Nevertheless, to date, Long COVID is not considered to be a long-term illness. Numerous associations such as Long Covid Support in the UK, the Long-COVID Alliance in the US and #AprèsJ20 in France are campaigning worldwide for recognition of the disease.
What are the symptoms of Long COVID?
The most common symptom reported by patients is fatigue. This is a long-lasting fatigue that makes patients need to rest regularly.
Other symptoms are regularly noted, such as:
- Difficulty breathing or shortness of breath,
- Feeling of tightness in the chest,
- Dizziness on standing
- Loss of taste or smell,
- Difficulty thinking or concentrating (brain fog),
- Digestive issues,
- Fast-beating or pounding heart (heart palpitations),
- Joint or muscle pain,
- Depression or anxiety.
Long COVID symptoms often appear in “flare-ups” or “waves”, alternating between symptomatic periods and periods of remission. The duration of these waves varies from one patient to another. Patients living with Long COVID improve with time as the waves pass.
How is Long COVID diagnosed?
There are three criteria that are typically used to diagnose patients living with Long COVID. They are the following:
- Having presented a symptomatic form of COVID-19,
- Having presented one or more of the initial COVID-19 symptoms in the 4 weeks following the start of the illness,
- The presence of these symptoms cannot be explained by another diagnosis.
The persistence of symptoms after a COVID-19 infection is not always considered to be Long COVID. This is because COVID-19 may have revealed an underlying medical condition.
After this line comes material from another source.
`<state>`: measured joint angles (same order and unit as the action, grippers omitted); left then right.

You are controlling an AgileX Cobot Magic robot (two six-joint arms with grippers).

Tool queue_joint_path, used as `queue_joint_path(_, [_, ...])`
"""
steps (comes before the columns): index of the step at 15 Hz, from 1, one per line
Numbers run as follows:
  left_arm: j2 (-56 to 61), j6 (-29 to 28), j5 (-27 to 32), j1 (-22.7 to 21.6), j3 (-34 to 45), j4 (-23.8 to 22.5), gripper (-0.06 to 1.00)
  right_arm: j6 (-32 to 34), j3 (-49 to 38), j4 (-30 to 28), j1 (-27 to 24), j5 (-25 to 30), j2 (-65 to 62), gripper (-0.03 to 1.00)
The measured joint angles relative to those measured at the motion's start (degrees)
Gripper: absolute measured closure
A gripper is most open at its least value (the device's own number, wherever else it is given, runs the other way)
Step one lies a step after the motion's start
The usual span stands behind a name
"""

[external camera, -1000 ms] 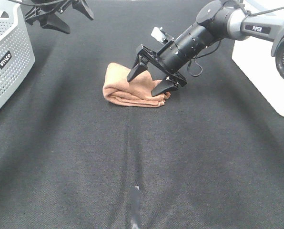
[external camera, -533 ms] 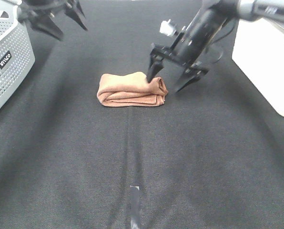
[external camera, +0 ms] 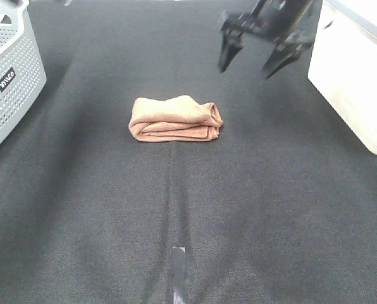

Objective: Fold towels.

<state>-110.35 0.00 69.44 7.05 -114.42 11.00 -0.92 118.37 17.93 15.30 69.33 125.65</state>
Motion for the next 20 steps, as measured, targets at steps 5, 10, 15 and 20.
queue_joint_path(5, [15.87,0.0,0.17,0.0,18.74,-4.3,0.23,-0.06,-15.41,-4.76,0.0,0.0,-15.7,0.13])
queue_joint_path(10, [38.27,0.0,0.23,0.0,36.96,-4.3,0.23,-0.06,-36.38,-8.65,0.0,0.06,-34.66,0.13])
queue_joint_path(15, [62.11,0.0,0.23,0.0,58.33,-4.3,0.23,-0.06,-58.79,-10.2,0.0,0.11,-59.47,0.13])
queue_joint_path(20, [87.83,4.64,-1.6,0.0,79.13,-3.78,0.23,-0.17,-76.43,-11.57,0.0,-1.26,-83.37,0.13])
Patients should therefore meet with their GP who will make a diagnosis of elimination by verifying that:
- That there is no unknown pre-existing condition that has been revealed by the COVID-19 infection.
- That it is not a complication of COVID-19. It may no longer be the virus itself that is acting but a complication of COVID-19 that is causing new symptoms.
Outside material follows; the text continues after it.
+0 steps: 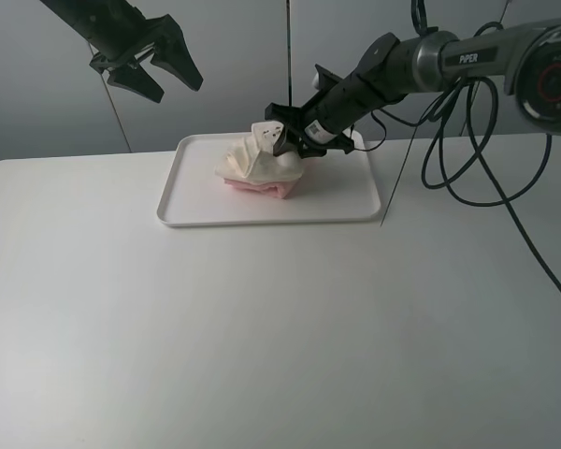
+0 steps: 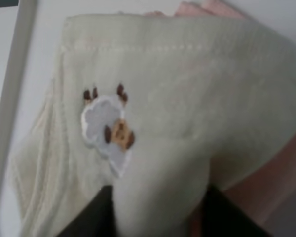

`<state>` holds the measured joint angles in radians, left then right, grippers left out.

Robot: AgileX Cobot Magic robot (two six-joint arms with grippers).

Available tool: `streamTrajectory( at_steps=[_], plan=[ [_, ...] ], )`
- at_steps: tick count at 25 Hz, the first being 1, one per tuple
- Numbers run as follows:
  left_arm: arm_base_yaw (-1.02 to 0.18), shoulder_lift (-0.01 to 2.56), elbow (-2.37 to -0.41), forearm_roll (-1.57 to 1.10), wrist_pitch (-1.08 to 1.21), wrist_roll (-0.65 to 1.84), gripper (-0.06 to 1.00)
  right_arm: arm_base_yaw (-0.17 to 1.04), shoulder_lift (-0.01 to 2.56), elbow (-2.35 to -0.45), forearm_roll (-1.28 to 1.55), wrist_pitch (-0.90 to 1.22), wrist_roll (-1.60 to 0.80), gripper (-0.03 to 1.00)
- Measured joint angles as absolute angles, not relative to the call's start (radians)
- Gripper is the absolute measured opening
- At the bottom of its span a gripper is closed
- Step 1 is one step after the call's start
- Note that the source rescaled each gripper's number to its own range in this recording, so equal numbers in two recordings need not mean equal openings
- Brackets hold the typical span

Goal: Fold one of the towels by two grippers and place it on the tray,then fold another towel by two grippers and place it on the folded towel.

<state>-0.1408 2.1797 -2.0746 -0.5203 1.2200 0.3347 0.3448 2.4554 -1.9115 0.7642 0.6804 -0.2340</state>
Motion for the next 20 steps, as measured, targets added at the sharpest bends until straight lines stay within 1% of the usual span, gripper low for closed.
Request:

- That it is not a sequela (after-effect) of COVID-19 (such as respiratory after-effects, for example).
What do Carenity members living with Long COVID have to say about it?
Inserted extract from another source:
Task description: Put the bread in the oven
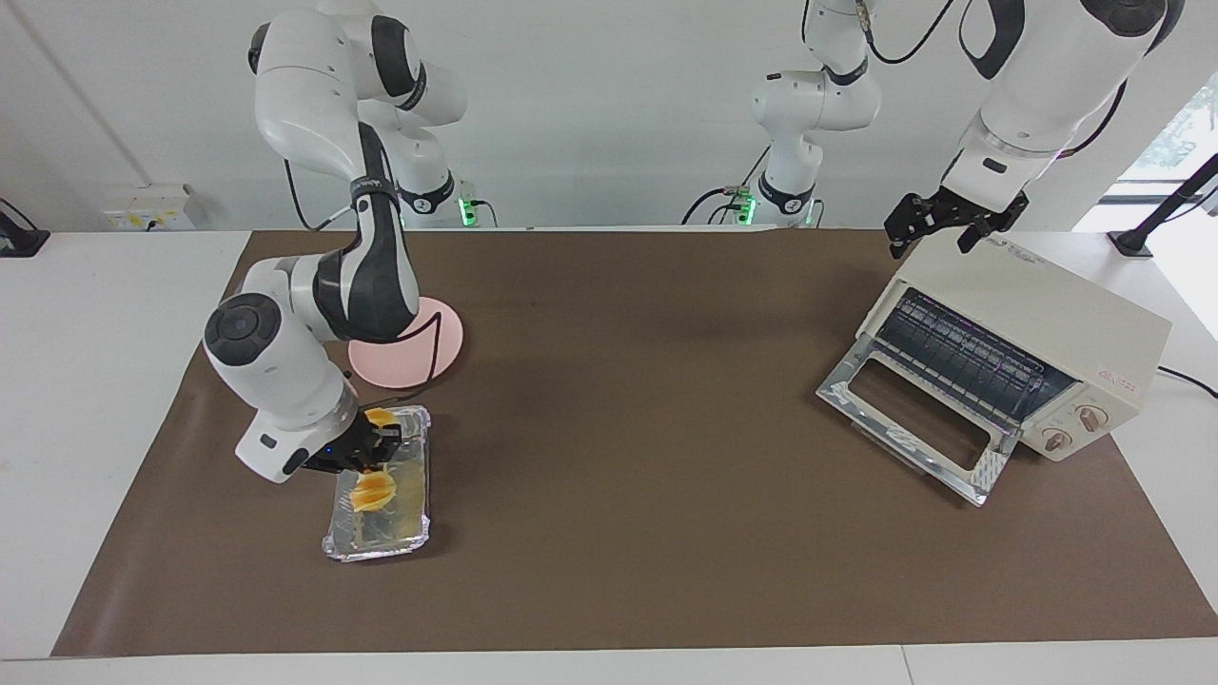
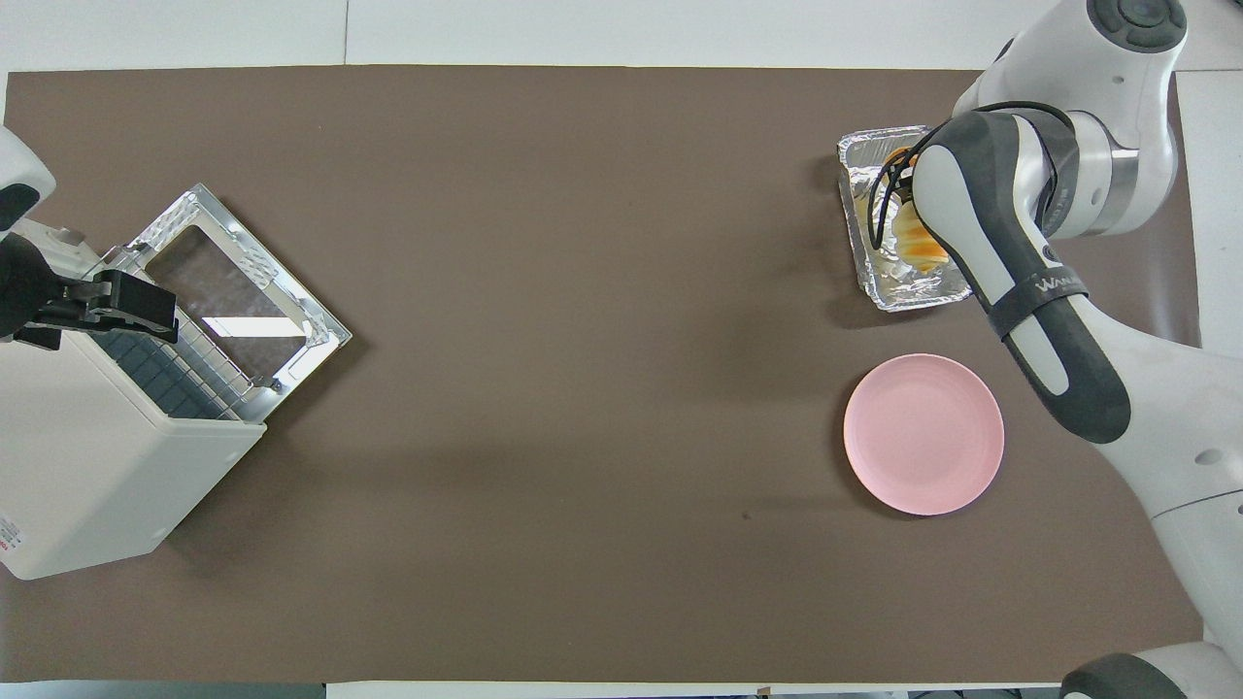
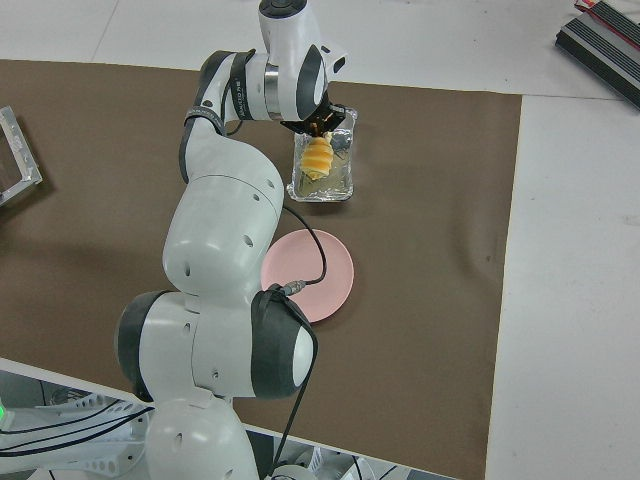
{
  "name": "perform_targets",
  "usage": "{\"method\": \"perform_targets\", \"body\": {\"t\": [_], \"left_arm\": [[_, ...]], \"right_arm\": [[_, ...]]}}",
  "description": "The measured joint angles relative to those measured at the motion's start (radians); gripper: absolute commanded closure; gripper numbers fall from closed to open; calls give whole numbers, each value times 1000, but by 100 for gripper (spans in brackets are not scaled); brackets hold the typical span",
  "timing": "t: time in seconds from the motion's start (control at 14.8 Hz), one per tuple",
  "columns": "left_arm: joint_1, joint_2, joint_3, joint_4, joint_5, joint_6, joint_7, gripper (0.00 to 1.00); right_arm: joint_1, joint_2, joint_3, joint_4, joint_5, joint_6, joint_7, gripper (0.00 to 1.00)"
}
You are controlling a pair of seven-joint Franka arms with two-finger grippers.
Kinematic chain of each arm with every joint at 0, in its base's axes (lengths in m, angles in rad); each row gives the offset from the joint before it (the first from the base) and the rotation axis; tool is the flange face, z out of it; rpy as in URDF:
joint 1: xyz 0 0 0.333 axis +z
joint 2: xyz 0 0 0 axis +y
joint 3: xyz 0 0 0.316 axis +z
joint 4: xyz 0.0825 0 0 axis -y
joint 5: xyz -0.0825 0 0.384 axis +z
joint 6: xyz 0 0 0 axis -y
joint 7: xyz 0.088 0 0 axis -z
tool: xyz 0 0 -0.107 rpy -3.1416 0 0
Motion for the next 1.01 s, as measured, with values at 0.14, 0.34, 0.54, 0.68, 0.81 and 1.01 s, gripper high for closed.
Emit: {"method": "perform_targets", "body": {"t": [0.14,0.34,0.54,0.68,0.81,1.01], "left_arm": [[0,0,0,0,0,0,0,0],[0,0,0,0,0,0,0,0],[0,0,0,0,0,0,0,0],[0,0,0,0,0,0,0,0],[0,0,0,0,0,0,0,0],[0,0,0,0,0,0,0,0]], "right_arm": [[1,6,0,-6,0,30,10,100],[-1,8,-1,-62,-2,107,19,100],[-3,9,-5,-101,-2,150,19,40],[-3,8,-5,-102,-2,150,19,0],[-4,5,-6,-102,-2,145,20,0],[-8,-11,-7,-99,-2,110,20,0]]}}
We went through the “Living with Long COVID” forum on Carenity UK, US, France, Italy, Spain and Germany looking for testimonials from members affected by Long COVID. Here is what they had to say:
“I tested positive on 9 November, but I had had symptoms for 2 weeks prior: intense muscle aches and major fatigue, trouble focusing and memory issues. But no fever, no cough, no loss of taste or smell. This lasted for 6 weeks. The aches and pains have stopped for the most part but return from time to time, for 24 hours. I'm still very tired, I still have trouble focusing and getting my memory back. I now have pain in my chest and lungs and I feel discomfort when I breathe. A scan shows bilateral bronchiectasis!”
"I had COVID in March and I still have symptoms. I'm tired all the time. I feel like I've moved mountains with the slightest effort. I also have intestinal problems that never stop. Pain in my stomach and diarrhoea for several days that stops and starts again.”
"I was intubated and placed in a coma for two weeks. I was hospitalised for 28 days in November 2020. To this day I still have breathing problems, talking makes me breathless, excessive fatigue at the slightest effort, my taste and smell have returned but not like before."
"For me, the worst thing is my head. From the beginning I had terrible headaches and this constant feeling of like being on the verge of losing my mind because I can't concentrate or understand things well. That part comes and goes fortunately. The fatigue, on the other hand, is constant and prevents me from having a 'normal' life. It's terrible."
“I got COVID in mid-March with a relapse in mid-April where I was hospitalised. Today, the after-effects are still there and I am trying to improve my respiratory issues with a pulmonologist and intestinal issues with a gastroenterologist. I don't recognise myself anymore. My employer terminated my contract while I was in hospital.”